PDA

View Full Version : Indexing images on Tumblr



Peppwyn
03-31-2016, 06:17 PM
I've found that bing, google and tineye dont have a very good index on Tumblr and the massive number of images stored on there. I've started a little side project to hopefully provide some indexing of those images and a somewhat reliable way to find similar images using image hashing. It's using Microsoft's cloud computing platform to search for all images on a given Tumblr blog and then indexes those hashes (doesn't store the image) for later comparison.

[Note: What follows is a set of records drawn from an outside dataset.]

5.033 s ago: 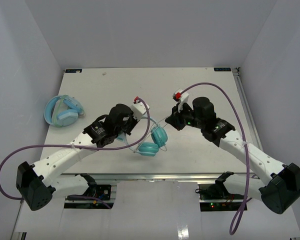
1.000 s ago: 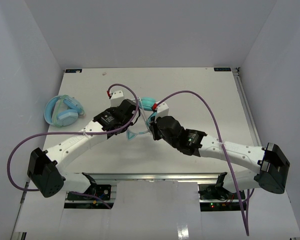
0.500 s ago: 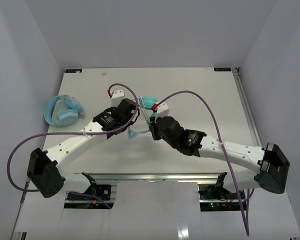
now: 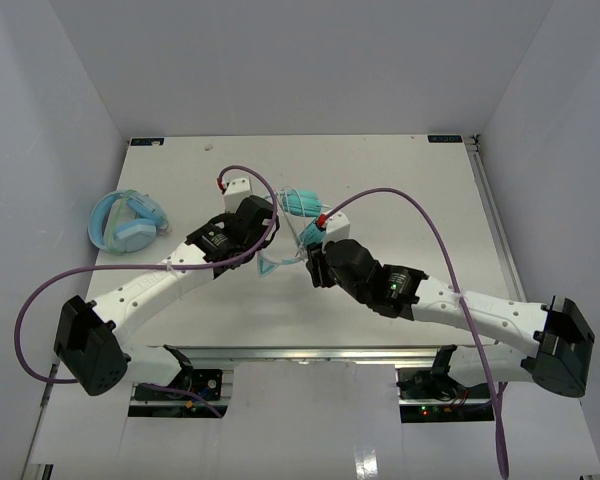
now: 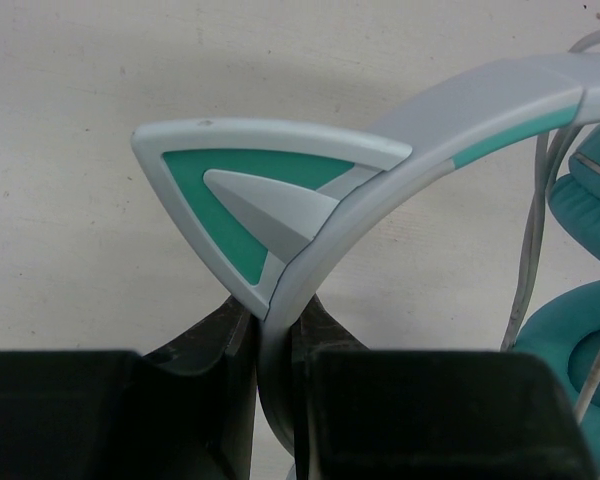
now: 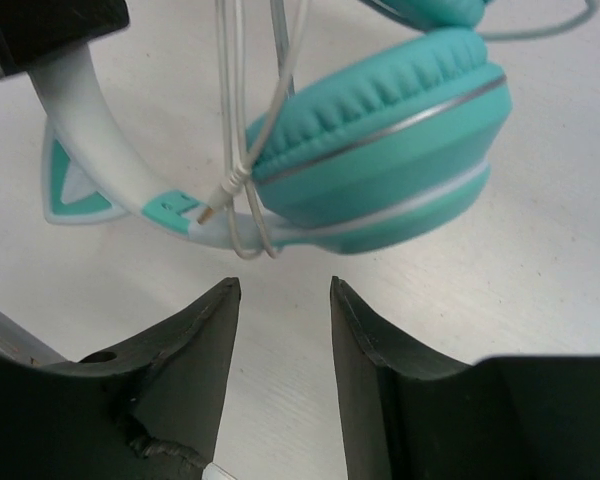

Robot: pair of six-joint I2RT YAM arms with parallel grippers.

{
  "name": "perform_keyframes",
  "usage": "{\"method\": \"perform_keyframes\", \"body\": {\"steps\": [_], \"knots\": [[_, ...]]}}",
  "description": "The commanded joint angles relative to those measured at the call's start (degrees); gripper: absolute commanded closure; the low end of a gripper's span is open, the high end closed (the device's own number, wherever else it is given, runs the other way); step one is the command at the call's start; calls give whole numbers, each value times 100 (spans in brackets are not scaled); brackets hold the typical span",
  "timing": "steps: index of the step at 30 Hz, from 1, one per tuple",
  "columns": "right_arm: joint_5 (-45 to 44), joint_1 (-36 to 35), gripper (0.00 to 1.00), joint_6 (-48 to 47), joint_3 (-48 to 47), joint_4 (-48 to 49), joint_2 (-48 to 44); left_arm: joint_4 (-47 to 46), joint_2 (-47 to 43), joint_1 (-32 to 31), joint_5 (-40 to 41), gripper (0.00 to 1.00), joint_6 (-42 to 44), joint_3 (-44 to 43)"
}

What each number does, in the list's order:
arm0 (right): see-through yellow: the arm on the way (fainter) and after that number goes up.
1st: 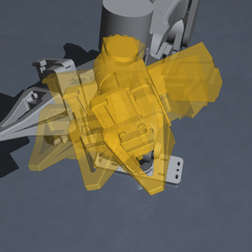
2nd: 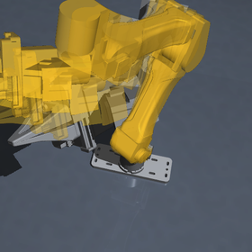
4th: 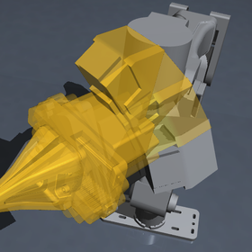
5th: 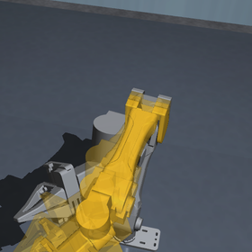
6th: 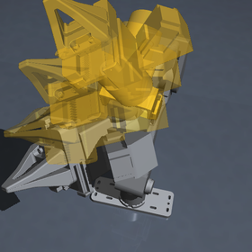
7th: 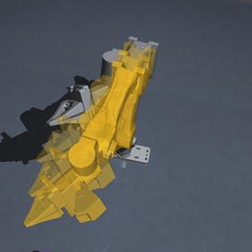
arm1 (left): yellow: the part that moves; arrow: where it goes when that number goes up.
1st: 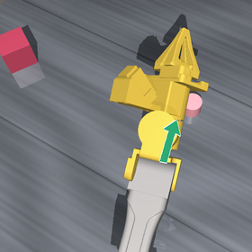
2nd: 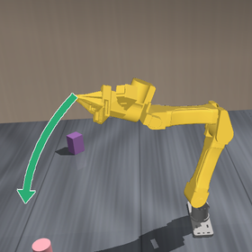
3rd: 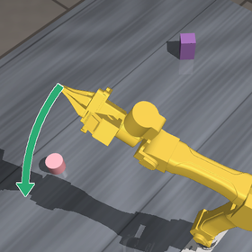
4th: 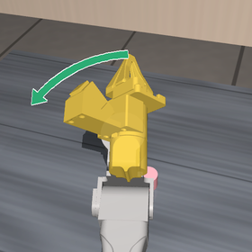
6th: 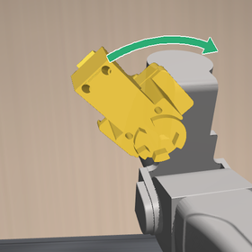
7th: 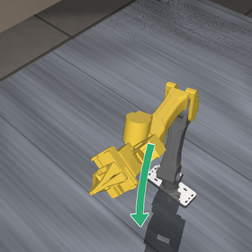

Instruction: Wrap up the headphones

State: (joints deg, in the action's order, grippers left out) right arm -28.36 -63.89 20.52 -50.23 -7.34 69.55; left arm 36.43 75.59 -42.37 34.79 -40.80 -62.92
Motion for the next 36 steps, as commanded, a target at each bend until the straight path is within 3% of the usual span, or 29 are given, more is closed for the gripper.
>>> {"method": "perform_keyframes", "body": {"steps": [1,8,14,26,36], "knots": [[-65,-18,51,5,302,-162,-543,-653,-141,27,-112,100,54,-37],[-152,-18,52,90,825,-261,-1466,-1150,-29,27,-266,100,221,175],[-339,-18,62,-108,513,-268,-1618,-1353,206,27,-292,100,204,341],[-425,369,72,-697,-1240,-66,-29,-1819,731,27,-454,100,265,393],[-322,744,73,-616,-1159,136,507,-1909,670,36,-435,100,289,523]]}}
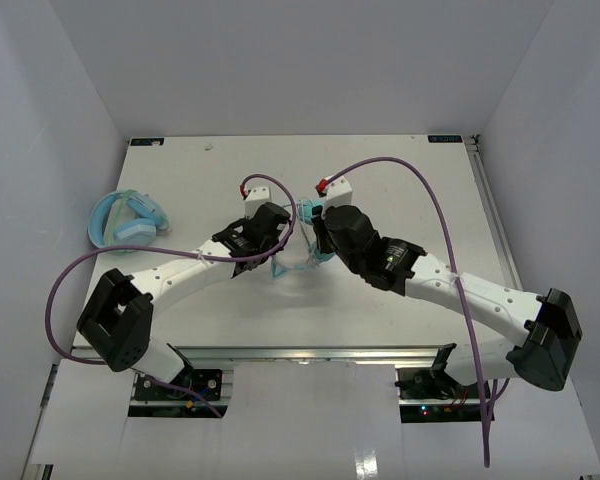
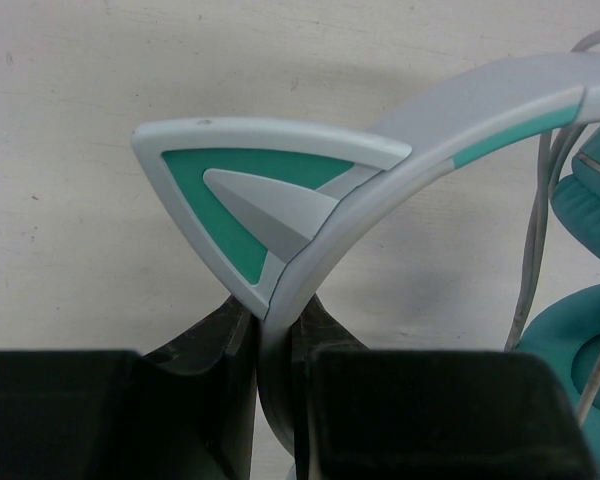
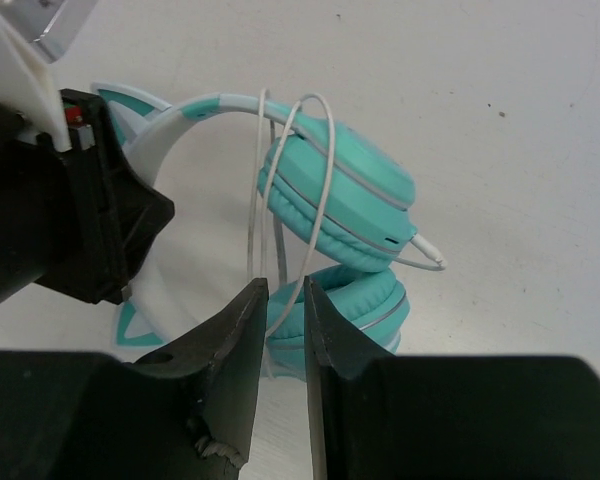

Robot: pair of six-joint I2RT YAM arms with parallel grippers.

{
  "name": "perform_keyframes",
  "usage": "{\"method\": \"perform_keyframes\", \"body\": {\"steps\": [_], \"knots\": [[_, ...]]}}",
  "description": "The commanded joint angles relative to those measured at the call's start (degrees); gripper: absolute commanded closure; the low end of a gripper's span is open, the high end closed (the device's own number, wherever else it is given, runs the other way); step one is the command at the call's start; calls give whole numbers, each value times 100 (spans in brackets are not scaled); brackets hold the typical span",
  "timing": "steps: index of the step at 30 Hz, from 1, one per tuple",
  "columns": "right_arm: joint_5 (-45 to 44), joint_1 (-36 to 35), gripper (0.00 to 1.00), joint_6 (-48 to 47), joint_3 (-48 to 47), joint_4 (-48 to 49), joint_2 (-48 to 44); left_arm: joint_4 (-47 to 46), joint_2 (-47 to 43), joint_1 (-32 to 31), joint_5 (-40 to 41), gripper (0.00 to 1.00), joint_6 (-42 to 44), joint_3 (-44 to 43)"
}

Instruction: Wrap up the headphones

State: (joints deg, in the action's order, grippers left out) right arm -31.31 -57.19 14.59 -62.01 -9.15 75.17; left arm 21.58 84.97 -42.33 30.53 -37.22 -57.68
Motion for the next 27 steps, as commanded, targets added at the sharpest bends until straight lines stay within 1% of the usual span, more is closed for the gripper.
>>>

If you're interested, check out http://tumblr-index.cloudapp.net and submit some sites to get indexed. I've got roughly 200k images indexed so far, and just need to know other sites to index.

m444w
03-31-2016, 06:35 PM
Interesting idea. Is the app published on a repo somewheres?

Peppwyn
03-31-2016, 06:54 PM
No, not at the moment. I've only been working on it for about 4 hours.

Peppwyn
03-31-2016, 06:58 PM
I think i need to actually split some of the worker roles apart to make it more robust in case something needs to scale differently depending on demand.

Peppwyn
03-31-2016, 08:43 PM
I've taken down the tumblr-index website, but will bring it back up when i move it around some. I've also updated the roles to add links from the indexed site so it can branch out to other tumblr pages. Went from 3 blogs to 1600 in 30 minutes.

Latrinsorm
04-01-2016, 07:34 PM
Post here when you bring it back up please, this is something I am interested in.

Peppwyn
04-03-2016, 10:14 PM
I am revamping some of the concepts here. I got to about 2.2M images and had some database issues. I've also swapped to some different algorithms for the image hashing... hopefully get more accurate matches.

Peppwyn
04-05-2016, 12:00 PM
As expected, it just gets too damn expensive to index and store all that data in the cloud. I am looking into some other alternatives that may help with cost but reduce scale. Since this is just something I am doing for fun, I'm not too concerned.

Peppwyn
04-06-2016, 06:47 PM
Moved away from MS SQL and am now using MySQL on Ubuntu ... running much better!

m444w
04-06-2016, 07:32 PM
As expected, it just gets too damn expensive to index and store all that data in the cloud. I am looking into some other alternatives that may help with cost but reduce scale. Since this is just something I am doing for fun, I'm not too concerned.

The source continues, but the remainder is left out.